Наверное, еще никогда и нигде песнь "Suledin" не исполнялась перед шемленами. Йен пел о Долах, о потерянном доме, о бесприютных странниках, в сердцах которых навеки поселилась тоска, и в то же время - о надежде. О той невозможной, непонятной для людей надежде, которая помогала долийцам держать головы высоко и продолжать свой путь. Путь терпения, Vir Suledin, который однажды приведет их домой, и бесконечная печаль сменится неугасимой радостью.
- Lath sulevin,
Lath araval ena,
Arla ven tu vir mahvir.
Melana 'nehn
Enasal ir sa lethalin.
Каждая строка наполняла сердце Йена той смесью тоски и гордости, что так хорошо знакома каждому долийцу: они потеряли столь многое, но все же выстояли; они хранят знания, веря, что однажды былое вернется, и тогда Elvhen станут прежними. Правда, которую Алларос открыл ему о прошлом их Народа, едва не пошатнула в Лирандине эту веру, но он все же нашел опоры, которые помогли ему устоять.
Все, что они узнали - об Арлатане, о Творцах, о том, как жили в те далекие времена эльфы, - могло оказаться ложью, которую предоставил им Ужасный Волк, лучший и коварнейший из лжецов. А кроме того - всегда оставались Долы. Эту святыню никому не было под силу осквернить: в Долах не было рабства, не было эванурисов, которые поставили себя выше остальных, не было предательства и ударов в спину. Долы для Йена были чем-то куда большим, чем легенды прошлого - они были мечтой, которой однажды, возможно, суждено было стать реальностью.
Все это Йен видел и чувствовал, пока пел, и о том, что он не один, вспомнил лишь когда к его голосу прибавилось нежное пение струн. На удивление эти звуки не разрушили для него волшебство эльфийской песни, а дополнили ее, и он продолжал, прикрыв глаза и видя под смеженными веками Долы - какими они были и какими, конечно же, еще обязательно будут.
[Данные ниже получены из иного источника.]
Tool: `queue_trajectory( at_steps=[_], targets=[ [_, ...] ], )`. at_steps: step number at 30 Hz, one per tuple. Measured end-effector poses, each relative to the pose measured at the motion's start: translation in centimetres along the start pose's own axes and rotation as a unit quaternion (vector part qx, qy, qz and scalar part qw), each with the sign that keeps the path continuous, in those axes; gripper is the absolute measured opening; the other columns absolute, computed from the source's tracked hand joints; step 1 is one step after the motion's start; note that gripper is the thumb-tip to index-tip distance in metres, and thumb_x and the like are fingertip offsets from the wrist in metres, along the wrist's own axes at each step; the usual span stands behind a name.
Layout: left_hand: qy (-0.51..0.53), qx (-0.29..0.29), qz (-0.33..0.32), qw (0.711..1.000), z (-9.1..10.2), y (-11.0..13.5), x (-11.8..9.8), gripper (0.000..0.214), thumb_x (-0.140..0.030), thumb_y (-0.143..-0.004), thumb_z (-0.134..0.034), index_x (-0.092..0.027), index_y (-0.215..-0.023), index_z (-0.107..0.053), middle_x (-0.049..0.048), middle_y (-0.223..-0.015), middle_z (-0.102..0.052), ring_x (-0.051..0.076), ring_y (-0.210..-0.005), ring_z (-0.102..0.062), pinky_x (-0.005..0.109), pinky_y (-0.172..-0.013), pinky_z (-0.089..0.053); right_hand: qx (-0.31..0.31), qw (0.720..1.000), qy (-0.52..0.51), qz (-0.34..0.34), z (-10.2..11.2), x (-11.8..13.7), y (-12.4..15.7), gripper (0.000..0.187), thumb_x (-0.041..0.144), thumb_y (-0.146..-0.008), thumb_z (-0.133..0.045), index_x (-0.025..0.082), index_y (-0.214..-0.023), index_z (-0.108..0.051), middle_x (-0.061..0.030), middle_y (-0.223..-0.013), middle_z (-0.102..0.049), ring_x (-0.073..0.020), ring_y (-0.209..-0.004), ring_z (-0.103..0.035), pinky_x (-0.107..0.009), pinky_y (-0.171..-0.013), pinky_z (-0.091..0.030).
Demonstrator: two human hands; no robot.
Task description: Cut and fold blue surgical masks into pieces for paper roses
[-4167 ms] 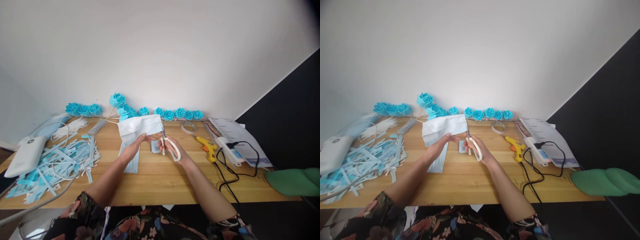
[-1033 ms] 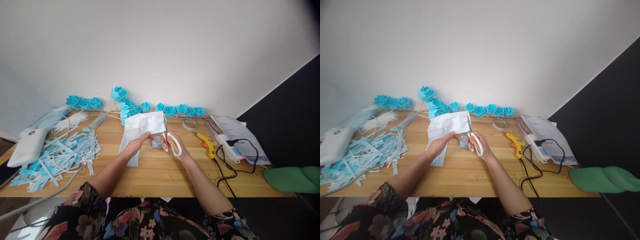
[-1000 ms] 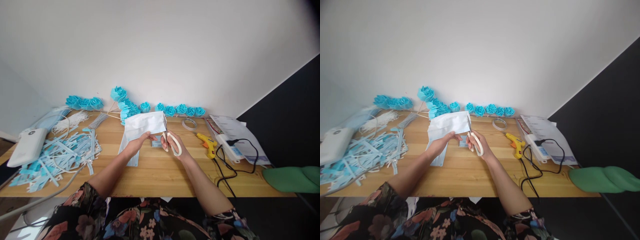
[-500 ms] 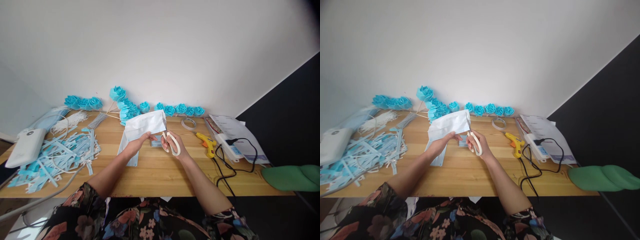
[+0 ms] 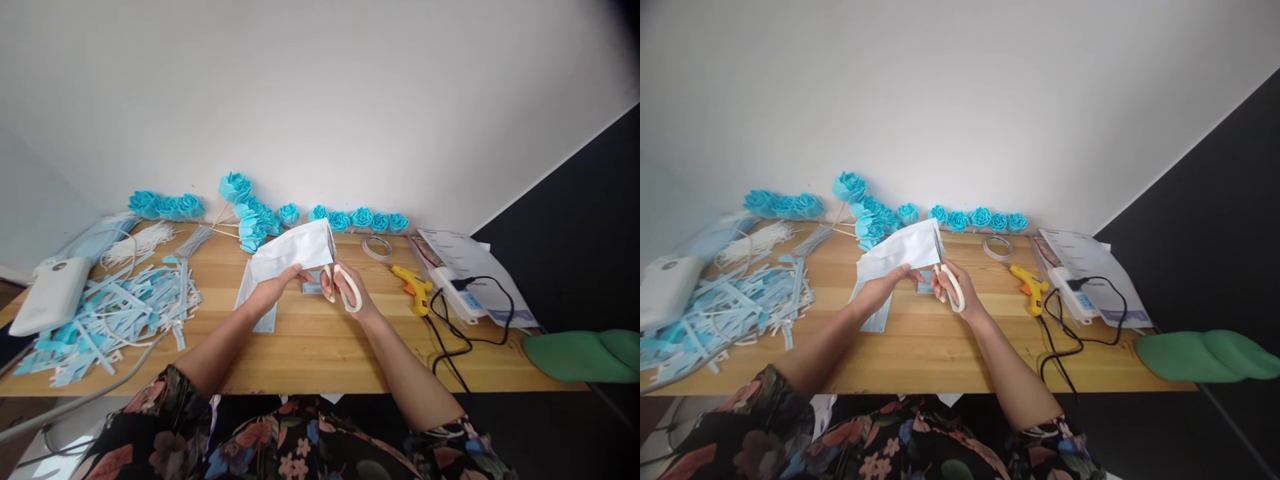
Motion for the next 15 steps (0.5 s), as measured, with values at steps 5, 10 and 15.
queue_trajectory(
  at_steps=[5,10,15],
  targets=[
    [-0.024,-0.002,-0.022,0.999,0.21,0.03,-0.16,0.045,-0.049,-0.091,-0.043,-0.024,-0.075,-0.077,0.0002,-0.104,-0.076,0.026,-0.116,-0.059,0.038,-0.116,-0.03,0.003,1.0,0.001,-0.007,0.07,0.07,-0.01,0.048,0.064,-0.083,-0.061,0.018,-0.095,-0.061,-0.001,-0.074,-0.055,-0.0098,-0.053,-0.047,-0.024,-0.044,-0.037],
    [-0.03,-0.014,-0.018,0.999,0.21,0.18,-0.68,0.044,-0.045,-0.091,-0.044,-0.022,-0.072,-0.077,0.0009,-0.11,-0.074,0.026,-0.118,-0.058,0.038,-0.116,-0.029,0.004,1.0,0.005,-0.003,0.08,0.07,-0.01,0.048,0.064,-0.083,-0.061,0.018,-0.098,-0.063,-0.0008,-0.073,-0.054,-0.0095,-0.052,-0.046,-0.023,-0.043,-0.036],
    [-0.038,-0.01,-0.005,0.999,0.24,0.19,-0.34,0.045,-0.047,-0.091,-0.043,-0.022,-0.074,-0.077,0.0008,-0.108,-0.075,0.027,-0.119,-0.058,0.039,-0.116,-0.028,-0.006,1.0,-0.002,-0.007,0.04,0.12,0.03,0.047,0.062,-0.081,-0.065,0.018,-0.096,-0.063,0.0006,-0.07,-0.053,-0.0082,-0.048,-0.045,-0.022,-0.04,-0.034]
  ],
)
Point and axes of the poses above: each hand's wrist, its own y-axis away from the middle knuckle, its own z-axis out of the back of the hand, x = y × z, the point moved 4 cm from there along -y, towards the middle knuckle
Закончив петь, долиец еще несколько мгновений постоял у огня, зябко обхватив себя за плечи - только теперь он заметил, что в зале установилась удивительная для этого места тишина. Конечно, шемлены не могли понять, о чем он поет, но, видимо, даже они уловили то особое настроение, которое нельзя было нарушать смехом или чавканьем.
Но, увы, волшебство закончилось, и когда Йен, не произнеся ни слова и не посмотрев ни на кого, направился обратно к их столу, в спину ему полетело:
- А теперь пущай спляшет! - физиономия толстяка покраснела еще больше, а похожие на окорока руки мяли колени, точно ему не терпелось найти для них другое занятие.
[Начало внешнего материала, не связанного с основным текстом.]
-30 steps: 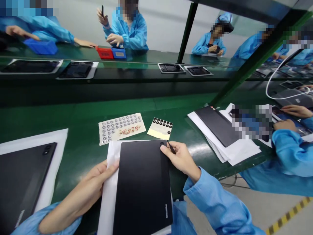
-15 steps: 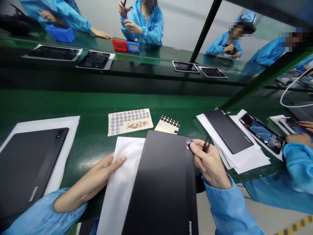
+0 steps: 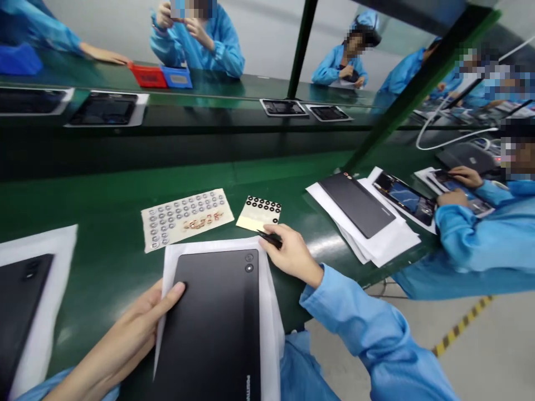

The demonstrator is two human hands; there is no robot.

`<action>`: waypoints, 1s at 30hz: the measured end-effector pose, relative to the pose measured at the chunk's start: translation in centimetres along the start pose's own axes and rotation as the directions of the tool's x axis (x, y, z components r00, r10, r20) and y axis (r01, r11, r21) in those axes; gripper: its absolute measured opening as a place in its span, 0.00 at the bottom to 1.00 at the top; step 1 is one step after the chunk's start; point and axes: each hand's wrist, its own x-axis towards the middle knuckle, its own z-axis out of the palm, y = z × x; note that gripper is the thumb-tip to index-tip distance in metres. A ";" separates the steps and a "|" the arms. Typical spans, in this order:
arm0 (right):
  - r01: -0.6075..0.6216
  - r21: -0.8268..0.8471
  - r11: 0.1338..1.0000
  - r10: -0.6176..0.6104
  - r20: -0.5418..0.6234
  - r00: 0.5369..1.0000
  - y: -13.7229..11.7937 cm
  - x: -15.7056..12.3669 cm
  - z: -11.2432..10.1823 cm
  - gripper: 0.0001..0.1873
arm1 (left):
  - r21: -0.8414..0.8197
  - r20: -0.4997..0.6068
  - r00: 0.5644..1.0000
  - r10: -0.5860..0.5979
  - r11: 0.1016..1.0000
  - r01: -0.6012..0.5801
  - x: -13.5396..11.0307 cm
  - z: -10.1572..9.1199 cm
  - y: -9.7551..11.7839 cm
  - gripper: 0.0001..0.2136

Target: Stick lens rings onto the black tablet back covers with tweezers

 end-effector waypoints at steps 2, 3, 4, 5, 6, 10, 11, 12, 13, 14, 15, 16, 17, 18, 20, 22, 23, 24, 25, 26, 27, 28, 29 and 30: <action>-0.007 0.003 1.000 0.007 0.096 0.995 0.5 0.9 -0.2 0.19 | -0.017 -0.011 0.999 -0.032 0.999 0.032 0.1 -0.1 0.1 0.34; -0.015 0.014 1.000 0.013 0.150 0.989 0.6 1.2 -0.1 0.16 | -0.023 -0.012 0.999 -0.042 0.999 0.042 0.2 -0.2 0.1 0.34; -0.024 0.025 0.999 0.019 0.190 0.982 0.5 1.4 -0.1 0.14 | -0.023 -0.009 0.999 -0.048 0.999 0.048 0.2 -0.3 0.1 0.34; -0.031 0.030 0.999 0.024 0.215 0.976 0.5 1.6 -0.1 0.13 | -0.018 -0.006 0.999 -0.053 0.998 0.053 0.2 -0.4 0.0 0.33; -0.038 0.031 0.999 0.031 0.224 0.974 0.3 1.6 -0.2 0.14 | -0.011 -0.009 0.998 -0.056 0.998 0.056 0.3 -0.5 0.0 0.33; -0.019 0.015 1.000 0.016 0.178 0.984 0.0 1.5 -0.5 0.13 | 0.000 -0.029 0.997 -0.077 0.997 0.077 0.3 -0.5 0.0 0.34; 0.002 -0.007 1.000 -0.001 0.177 0.984 0.0 1.5 -0.5 0.13 | -0.003 -0.038 0.995 -0.092 0.996 0.092 0.3 -0.4 0.1 0.35; 0.026 -0.041 0.999 -0.018 0.183 0.983 0.0 1.4 -0.5 0.14 | -0.003 -0.051 0.993 -0.107 0.994 0.107 0.2 -0.2 0.2 0.36; 0.049 -0.083 0.995 -0.032 0.193 0.981 0.1 1.4 -0.6 0.15 | -0.002 -0.066 0.990 -0.121 0.993 0.121 0.1 0.0 0.4 0.37; 0.068 -0.126 0.990 -0.041 0.205 0.978 0.1 1.5 -0.6 0.13 | 0.002 -0.082 0.988 -0.133 0.991 0.133 0.0 0.2 0.5 0.38; 0.082 -0.158 0.984 -0.046 0.217 0.975 0.1 1.6 -0.6 0.10 | 0.005 -0.096 0.986 -0.138 0.990 0.139 -0.1 0.3 0.7 0.38; 0.090 -0.168 0.982 -0.050 0.227 0.973 0.1 1.7 -0.7 0.09 | 0.008 -0.106 0.985 -0.138 0.990 0.140 -0.1 0.5 0.7 0.38; 0.089 -0.151 0.985 -0.052 0.235 0.971 -0.1 1.8 -0.7 0.10 | 0.012 -0.114 0.984 -0.133 0.991 0.136 -0.2 0.6 0.8 0.38; 0.076 -0.108 0.991 -0.048 0.238 0.970 -0.3 1.9 -0.8 0.12 | 0.017 -0.118 0.985 -0.125 0.992 0.128 -0.1 0.6 0.7 0.37; -0.012 0.037 0.999 0.003 0.232 0.973 -0.9 2.0 -0.9 0.16 | 0.037 -0.112 0.987 -0.112 0.992 0.117 0.0 0.4 0.5 0.37; -0.196 0.219 0.956 0.129 0.287 0.949 -1.6 1.7 -1.0 0.18 | 0.058 -0.094 0.990 -0.105 0.992 0.110 0.3 0.0 0.2 0.35; -0.307 0.290 0.907 0.200 0.345 0.917 -1.9 1.4 -0.9 0.20 | 0.061 -0.087 0.991 -0.104 0.992 0.110 0.3 -0.1 0.1 0.35; -0.403 0.334 0.852 0.253 0.410 0.876 -2.0 1.1 -0.8 0.20 | 0.058 -0.085 0.991 -0.101 0.993 0.106 0.4 -0.2 0.1 0.35; -0.466 0.358 0.809 0.279 0.463 0.841 -2.1 0.8 -0.7 0.21 | 0.053 -0.086 0.992 -0.095 0.994 0.100 0.4 -0.2 0.1 0.35; -0.491 0.374 0.787 0.280 0.492 0.824 -2.0 0.5 -0.5 0.22 | 0.048 -0.089 0.992 -0.089 0.994 0.094 0.4 -0.1 0.2 0.36; -0.484 0.391 0.783 0.265 0.494 0.828 -1.9 0.2 -0.2 0.22 | 0.047 -0.091 0.992 -0.087 0.995 0.092 0.3 0.0 0.3 0.37; -0.457 0.411 0.789 0.245 0.472 0.847 -1.8 -0.1 0.1 0.23 | 0.051 -0.092 0.992 -0.084 0.995 0.088 0.3 0.1 0.3 0.38; -0.428 0.427 0.797 0.229 0.443 0.867 -1.7 -0.3 0.4 0.23 | 0.059 -0.089 0.993 -0.081 0.995 0.086 0.3 0.2 0.4 0.39; -0.407 0.433 0.804 0.222 0.417 0.881 -1.6 -0.5 0.7 0.22 | 0.072 -0.084 0.994 -0.076 0.994 0.082 0.3 0.2 0.4 0.39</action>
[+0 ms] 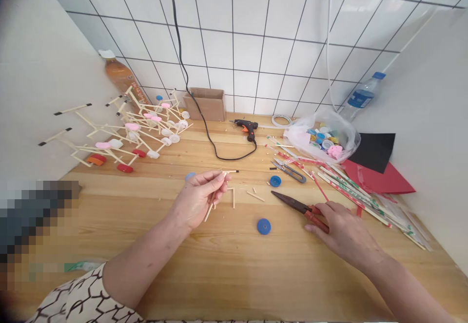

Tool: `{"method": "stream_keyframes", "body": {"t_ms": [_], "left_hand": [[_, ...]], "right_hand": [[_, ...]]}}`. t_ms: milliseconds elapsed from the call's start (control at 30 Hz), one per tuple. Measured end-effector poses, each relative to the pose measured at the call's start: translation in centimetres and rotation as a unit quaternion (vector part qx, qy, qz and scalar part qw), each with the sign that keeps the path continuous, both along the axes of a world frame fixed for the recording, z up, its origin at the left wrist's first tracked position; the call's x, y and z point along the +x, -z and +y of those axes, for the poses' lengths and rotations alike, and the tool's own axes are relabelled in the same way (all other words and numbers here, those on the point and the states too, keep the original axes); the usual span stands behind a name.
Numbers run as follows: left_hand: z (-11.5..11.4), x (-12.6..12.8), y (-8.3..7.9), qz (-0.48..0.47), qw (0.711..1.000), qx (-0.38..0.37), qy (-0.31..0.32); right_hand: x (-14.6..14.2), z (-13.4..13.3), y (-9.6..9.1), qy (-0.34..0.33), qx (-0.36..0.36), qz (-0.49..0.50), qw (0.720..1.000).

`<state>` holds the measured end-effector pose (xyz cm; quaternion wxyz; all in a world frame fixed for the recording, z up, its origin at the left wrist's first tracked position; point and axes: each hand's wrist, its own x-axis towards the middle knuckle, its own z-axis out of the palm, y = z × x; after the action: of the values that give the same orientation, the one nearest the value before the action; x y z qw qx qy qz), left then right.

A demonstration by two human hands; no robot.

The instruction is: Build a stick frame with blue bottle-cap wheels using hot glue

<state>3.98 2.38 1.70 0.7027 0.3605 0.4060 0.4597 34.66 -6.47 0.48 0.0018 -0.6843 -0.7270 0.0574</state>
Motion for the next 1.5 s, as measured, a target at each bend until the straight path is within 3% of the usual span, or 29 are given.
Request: {"method": "stream_keyframes", "body": {"t_ms": [200,333,467,567,733,900,1033,1200,1367,1500], "left_hand": [[-0.3,-0.7,0.8,-0.008,1.000,-0.019,-0.005],[-0.4,-0.5,1.6,-0.007,0.999,-0.029,0.015],[-0.4,-0.1,2.0,-0.005,0.999,-0.036,0.032],[-0.5,0.0,2.2,-0.006,0.999,-0.035,0.037],[-0.5,0.0,2.3,-0.015,0.999,-0.028,0.037],[-0.5,0.1,2.2,-0.015,0.999,-0.030,0.035],[-0.4,0.1,2.3,-0.018,0.999,-0.030,0.035],[-0.4,0.1,2.5,-0.029,0.998,-0.028,0.040],[-0.6,0.1,2.4,-0.029,0.998,-0.021,0.042],[-0.7,0.1,2.3,-0.034,0.999,-0.012,0.038]], "right_hand": [[0.4,1.0,-0.2,-0.030,0.008,-0.001,1.000],[0.4,2.7,-1.9,-0.052,0.024,-0.031,0.998],[-1.2,6.8,-4.0,-0.048,0.042,-0.043,0.997],[-3.1,11.1,-4.6,-0.053,0.041,-0.078,0.995],[-5.3,17.7,-3.4,-0.035,0.051,-0.132,0.989],[-5.4,20.8,-1.8,-0.029,0.019,-0.178,0.983],[-5.2,21.1,-1.0,-0.042,0.018,-0.188,0.981],[-5.4,20.7,-1.3,-0.046,0.068,-0.170,0.982],[-6.5,18.5,-4.0,-0.038,0.150,-0.102,0.983],[-8.6,12.8,-7.0,-0.027,0.202,0.000,0.979]]}}
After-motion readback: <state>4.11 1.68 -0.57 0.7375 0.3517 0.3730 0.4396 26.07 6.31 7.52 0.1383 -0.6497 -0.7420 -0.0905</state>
- Нет, - негромко, но твердо ответил Лирандин, опускаясь на стул и с ненавистью глядя на монету, которая по-прежнему лежала перед ним.
- Не ломайся, ножеухий! - стул с грохотом отодвинулся, и красномордый поднялся, в развалку подходя ближе. - Ты ж наверняка умеешь ногами дрыгать - ну знаешь, так, по-особенному, как у вас принято! - жирная лапища легла на плечо Йена, заставив его брезгливо поджать губы. - Серебром плачу! А ежели потом поднимешься со мной наверх, так получишь целый золо...
Договорить толстяк так и не сумел: долиец, терпение которого все же истощилось, молниеносно подхватился на ноги, сжимая в ладони серебряную монету, и с шипением подался ближе к шемлену, с ненавистью глядя на него снизу вверх. Он вскинул руку, накрывая ею лицо толстяка, и на какие-то мгновения его пальцы вместо ногтей украсили острые кошачьи когти, впившиеся в глаза шемлена. Все произошло слишком быстро, чтобы кто-то успел их заметить и понять, как это произошло - тем более, что Моро уже истошно орал от боли, а из его опустевших глазниц текла вместе с кровью желто-бурая жижа, бывшая еще недавно его глазами.
- Вот твое серебро, шемлен, - сквозь зубы процедил Йен, нагревая в ладони монету до такой степени, что она даже покраснела. И этот раскаленный кусок металла он с силой втолкнул в рот толстяка, не обращая внимания на то, что попутно выбил ему несколько зубов. - Ma halam sahlin, shemlen'alas! Ir tel'abelas! - звериное рычание, которым Лирандин выдохнул первое проклятье, сменилось таким злым смехом, который больше подошел бы демону, чем мелкому хрупкому эльфу.